The cause of anorexia is currently unknown and is likely to be a combination of several factors, including biological, psychological, and environmental factors. Genetics may play a role in the development of anorexia, as it is more likely to develop in people who have a positive family history of the same condition.

Some genetic traits, such as perfectionism and sensitivity, are associated with anorexia nervosa. Psychological factors may also contribute to anorexia. Some people who develop the condition show obsessive-compulsive traits that make it easier for them to follow routines and a controlled diet. Some people may try to control their anxiety and other psychological conditions through anorexia. Finally, environmental influences also play a role in the development of anorexia. Particularly among women, success and self-esteem are equated with beauty standards, such as being thin.

Treatments for anorexia

Treatment for anorexia is not an easy path, as many people with the condition do not wish to seek help.
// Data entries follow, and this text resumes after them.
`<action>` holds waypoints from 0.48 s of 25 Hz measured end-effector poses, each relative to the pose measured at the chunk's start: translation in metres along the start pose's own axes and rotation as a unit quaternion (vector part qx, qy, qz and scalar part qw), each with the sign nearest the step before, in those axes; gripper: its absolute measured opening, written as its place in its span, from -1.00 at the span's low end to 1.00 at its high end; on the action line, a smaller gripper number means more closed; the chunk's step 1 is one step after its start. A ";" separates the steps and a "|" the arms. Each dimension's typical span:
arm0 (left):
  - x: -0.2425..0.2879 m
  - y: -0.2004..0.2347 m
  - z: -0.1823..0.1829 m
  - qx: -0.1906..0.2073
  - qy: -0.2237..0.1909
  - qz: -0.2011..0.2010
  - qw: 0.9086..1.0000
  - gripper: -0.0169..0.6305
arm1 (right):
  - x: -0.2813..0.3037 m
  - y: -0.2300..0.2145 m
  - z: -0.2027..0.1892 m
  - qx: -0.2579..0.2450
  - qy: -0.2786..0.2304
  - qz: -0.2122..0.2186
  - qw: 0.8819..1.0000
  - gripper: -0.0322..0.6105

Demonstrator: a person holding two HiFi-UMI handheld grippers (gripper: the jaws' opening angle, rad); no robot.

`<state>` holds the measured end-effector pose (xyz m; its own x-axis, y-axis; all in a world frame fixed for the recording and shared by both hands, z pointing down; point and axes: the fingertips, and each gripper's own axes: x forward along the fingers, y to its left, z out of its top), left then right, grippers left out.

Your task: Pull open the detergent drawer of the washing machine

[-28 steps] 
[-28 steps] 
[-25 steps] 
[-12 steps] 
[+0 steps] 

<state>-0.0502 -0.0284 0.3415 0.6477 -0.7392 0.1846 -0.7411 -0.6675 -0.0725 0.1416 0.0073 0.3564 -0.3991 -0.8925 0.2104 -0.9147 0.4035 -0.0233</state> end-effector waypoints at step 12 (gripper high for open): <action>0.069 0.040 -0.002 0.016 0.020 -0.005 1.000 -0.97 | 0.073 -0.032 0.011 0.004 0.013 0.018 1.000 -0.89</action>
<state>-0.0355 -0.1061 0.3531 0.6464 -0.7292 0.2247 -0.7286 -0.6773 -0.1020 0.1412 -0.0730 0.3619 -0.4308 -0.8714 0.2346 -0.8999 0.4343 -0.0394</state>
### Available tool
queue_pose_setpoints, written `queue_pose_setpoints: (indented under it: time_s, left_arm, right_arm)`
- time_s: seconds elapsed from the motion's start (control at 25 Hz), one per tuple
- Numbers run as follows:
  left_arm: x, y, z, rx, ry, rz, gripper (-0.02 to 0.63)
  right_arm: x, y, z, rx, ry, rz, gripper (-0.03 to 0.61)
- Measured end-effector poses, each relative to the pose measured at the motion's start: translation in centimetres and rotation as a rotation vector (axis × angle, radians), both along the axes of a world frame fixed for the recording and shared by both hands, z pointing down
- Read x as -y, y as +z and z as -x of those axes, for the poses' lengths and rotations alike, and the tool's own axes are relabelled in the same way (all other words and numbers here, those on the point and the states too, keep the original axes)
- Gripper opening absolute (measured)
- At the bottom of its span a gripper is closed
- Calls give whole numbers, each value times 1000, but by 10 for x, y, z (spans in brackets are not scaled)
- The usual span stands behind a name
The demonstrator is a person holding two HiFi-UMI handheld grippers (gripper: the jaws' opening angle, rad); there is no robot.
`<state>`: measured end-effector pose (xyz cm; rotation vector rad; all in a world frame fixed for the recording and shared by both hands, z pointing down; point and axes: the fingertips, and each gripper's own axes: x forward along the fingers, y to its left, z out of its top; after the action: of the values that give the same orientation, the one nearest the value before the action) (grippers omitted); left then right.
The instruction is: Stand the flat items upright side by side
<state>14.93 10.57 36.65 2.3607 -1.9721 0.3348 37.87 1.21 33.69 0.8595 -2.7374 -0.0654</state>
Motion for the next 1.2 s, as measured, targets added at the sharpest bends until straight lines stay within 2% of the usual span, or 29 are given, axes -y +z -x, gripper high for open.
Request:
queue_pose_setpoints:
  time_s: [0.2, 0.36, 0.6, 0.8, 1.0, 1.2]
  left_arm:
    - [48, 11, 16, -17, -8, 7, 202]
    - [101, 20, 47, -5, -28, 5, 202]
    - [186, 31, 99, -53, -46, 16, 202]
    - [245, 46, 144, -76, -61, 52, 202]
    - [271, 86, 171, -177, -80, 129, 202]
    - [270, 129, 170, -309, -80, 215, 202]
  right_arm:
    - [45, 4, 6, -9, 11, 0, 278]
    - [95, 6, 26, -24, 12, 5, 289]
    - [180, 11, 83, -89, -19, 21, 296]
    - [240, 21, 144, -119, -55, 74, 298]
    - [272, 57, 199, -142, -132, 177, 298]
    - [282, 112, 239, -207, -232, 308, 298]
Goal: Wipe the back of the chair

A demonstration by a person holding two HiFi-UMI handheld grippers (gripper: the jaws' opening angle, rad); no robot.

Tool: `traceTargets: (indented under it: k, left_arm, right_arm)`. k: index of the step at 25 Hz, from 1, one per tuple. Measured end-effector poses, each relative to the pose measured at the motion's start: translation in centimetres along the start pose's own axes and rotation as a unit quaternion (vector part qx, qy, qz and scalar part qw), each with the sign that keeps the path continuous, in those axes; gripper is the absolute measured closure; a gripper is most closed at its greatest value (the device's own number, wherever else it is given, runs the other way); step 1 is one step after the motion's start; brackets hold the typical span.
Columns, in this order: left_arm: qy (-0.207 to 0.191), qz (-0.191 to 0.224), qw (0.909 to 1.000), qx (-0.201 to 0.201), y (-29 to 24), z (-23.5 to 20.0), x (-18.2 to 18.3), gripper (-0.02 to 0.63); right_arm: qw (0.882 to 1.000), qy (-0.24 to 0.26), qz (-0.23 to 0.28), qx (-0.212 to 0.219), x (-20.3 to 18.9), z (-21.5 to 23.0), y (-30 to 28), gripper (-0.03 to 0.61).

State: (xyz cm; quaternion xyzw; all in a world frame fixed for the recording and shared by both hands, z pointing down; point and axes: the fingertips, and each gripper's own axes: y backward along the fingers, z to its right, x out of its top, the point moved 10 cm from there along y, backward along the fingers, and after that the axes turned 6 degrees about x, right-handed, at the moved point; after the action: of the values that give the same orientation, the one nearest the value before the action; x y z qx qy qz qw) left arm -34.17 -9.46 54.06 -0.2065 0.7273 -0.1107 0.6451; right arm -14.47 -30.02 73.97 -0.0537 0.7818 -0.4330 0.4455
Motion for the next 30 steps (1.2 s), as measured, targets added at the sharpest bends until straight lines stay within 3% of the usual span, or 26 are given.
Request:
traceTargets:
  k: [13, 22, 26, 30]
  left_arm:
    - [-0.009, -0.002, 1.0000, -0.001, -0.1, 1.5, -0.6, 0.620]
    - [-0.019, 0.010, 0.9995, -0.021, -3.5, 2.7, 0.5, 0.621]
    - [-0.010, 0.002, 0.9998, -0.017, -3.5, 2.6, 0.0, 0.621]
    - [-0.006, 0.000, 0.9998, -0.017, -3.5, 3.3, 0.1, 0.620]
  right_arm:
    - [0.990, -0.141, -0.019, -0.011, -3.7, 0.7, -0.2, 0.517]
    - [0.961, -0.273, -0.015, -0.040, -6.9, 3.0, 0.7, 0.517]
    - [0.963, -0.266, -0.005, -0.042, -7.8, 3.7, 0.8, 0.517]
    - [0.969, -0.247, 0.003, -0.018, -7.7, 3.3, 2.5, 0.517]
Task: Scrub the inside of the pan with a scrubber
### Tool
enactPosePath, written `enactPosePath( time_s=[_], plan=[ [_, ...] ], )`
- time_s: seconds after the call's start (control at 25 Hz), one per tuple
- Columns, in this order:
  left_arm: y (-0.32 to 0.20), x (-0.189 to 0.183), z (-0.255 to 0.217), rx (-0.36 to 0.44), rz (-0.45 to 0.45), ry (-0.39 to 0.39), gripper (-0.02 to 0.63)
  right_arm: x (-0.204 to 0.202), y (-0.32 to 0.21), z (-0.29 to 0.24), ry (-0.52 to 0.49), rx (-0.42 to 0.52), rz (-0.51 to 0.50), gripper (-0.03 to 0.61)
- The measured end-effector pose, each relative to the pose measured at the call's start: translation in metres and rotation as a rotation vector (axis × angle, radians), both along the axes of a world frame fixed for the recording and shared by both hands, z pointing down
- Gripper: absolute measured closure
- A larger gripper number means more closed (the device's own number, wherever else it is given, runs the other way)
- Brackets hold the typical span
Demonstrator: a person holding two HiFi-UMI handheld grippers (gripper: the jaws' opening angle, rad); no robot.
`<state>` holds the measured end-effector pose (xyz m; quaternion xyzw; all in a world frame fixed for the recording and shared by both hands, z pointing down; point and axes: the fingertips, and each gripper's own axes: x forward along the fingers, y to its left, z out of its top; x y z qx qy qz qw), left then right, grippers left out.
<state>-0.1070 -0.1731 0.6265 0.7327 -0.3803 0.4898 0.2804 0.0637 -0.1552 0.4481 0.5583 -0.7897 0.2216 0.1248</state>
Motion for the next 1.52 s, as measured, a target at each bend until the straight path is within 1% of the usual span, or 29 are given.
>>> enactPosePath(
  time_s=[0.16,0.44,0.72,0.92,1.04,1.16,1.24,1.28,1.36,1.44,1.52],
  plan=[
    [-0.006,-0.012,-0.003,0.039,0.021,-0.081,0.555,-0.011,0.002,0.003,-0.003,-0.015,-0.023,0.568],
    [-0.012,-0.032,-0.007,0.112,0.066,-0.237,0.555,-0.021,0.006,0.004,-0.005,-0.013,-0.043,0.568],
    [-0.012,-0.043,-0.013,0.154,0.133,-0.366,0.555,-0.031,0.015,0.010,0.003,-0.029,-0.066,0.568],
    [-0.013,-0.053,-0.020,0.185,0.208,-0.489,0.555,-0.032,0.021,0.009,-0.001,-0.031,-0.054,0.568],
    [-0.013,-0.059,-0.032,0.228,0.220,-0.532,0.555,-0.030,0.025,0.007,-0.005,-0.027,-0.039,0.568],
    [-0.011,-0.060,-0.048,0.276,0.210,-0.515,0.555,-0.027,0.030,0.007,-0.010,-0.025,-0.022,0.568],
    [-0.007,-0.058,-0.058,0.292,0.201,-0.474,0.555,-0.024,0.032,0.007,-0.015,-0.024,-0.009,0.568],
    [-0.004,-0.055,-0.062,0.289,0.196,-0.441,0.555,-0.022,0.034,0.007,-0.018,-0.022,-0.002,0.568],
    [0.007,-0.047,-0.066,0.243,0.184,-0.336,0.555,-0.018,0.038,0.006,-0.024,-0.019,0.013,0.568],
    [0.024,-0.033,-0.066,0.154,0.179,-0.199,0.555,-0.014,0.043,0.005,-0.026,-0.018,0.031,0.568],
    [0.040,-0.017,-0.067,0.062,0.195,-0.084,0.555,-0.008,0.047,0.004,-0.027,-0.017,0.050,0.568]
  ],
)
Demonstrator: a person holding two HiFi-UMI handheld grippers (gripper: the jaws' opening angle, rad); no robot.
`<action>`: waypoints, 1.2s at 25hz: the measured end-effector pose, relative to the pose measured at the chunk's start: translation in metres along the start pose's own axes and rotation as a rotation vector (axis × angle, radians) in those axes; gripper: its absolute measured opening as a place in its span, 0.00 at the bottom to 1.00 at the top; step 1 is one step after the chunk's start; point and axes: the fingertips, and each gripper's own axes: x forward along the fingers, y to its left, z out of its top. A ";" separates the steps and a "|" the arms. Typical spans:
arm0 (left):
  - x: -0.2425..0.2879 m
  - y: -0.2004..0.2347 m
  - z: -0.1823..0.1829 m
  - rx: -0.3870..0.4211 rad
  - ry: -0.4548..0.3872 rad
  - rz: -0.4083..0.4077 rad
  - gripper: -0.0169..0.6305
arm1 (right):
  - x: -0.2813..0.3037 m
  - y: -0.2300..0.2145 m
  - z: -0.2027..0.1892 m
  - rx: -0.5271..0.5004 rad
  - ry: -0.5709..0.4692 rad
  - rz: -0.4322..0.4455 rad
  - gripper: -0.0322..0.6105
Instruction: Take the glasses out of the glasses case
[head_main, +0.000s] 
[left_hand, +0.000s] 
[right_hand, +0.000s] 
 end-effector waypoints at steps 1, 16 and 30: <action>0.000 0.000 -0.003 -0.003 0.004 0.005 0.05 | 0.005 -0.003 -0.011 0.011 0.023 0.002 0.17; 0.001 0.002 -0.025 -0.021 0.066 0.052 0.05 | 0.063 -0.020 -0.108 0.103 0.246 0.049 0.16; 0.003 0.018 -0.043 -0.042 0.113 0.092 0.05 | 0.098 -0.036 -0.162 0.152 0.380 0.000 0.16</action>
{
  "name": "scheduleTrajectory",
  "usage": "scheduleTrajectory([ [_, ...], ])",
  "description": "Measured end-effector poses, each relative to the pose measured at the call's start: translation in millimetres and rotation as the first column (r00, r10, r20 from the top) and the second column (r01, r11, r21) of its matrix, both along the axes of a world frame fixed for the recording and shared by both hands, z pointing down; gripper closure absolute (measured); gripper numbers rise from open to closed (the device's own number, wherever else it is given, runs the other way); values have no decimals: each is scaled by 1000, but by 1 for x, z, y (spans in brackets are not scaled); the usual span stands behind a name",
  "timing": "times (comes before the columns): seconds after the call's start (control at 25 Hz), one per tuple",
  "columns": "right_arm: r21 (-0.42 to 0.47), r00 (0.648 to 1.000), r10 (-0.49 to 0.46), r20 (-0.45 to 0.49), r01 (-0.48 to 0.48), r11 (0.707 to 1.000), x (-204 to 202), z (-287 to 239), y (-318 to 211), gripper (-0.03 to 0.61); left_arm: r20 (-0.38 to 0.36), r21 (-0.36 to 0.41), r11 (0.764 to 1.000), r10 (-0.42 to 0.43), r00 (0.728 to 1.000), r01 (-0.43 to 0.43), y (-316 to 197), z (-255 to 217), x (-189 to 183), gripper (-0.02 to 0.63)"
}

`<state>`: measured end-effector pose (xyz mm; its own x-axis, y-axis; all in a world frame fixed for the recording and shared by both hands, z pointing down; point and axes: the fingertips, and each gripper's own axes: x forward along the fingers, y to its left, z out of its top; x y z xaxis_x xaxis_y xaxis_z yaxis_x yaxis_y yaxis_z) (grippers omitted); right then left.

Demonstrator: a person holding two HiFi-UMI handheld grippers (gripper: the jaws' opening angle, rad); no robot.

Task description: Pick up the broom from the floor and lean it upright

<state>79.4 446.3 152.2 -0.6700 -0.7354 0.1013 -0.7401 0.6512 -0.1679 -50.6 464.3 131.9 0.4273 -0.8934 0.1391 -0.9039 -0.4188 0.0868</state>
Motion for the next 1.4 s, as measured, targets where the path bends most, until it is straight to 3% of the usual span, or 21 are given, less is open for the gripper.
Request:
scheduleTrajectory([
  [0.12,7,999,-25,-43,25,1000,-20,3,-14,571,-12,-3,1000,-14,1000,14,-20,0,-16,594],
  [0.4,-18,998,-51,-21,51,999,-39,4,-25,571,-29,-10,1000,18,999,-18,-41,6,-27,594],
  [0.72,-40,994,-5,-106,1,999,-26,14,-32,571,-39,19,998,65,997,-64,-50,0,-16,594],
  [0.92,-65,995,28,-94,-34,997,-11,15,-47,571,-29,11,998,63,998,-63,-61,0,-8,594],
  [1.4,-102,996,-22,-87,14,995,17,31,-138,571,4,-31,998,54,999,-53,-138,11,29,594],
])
Treatment is provided through a combination of factors and resources, including therapy, nutritional education, and medical treatment, in case of severe malnutrition or other medical complications related to anorexia nervosa. In severe cases of anorexia, it may be appropriate to feed the patient through a specially designed tube, as the patient may refuse to eat or be in a severely malnourished condition.

Treatment for anorexia should focus on several factors. The patient’s weight must be brought back to a healthy level. He or she must also learn that nutrition is a critical factor. Patients often receive meal plans and nutritional goals to work toward.

As treatment progresses to restore healthy eating habits and proper nutrition, patients may benefit from therapy sessions, including family therapy for young adults and adolescents. Ongoing therapy is particularly important, because healing from anorexia is extremely stressful and patients need a lot of support.

What specialist treats you?

A positive resolution of anorexia often requires the involvement of a team of experts consisting of psychologists, psychiatrists, dietitians, and pediatricians.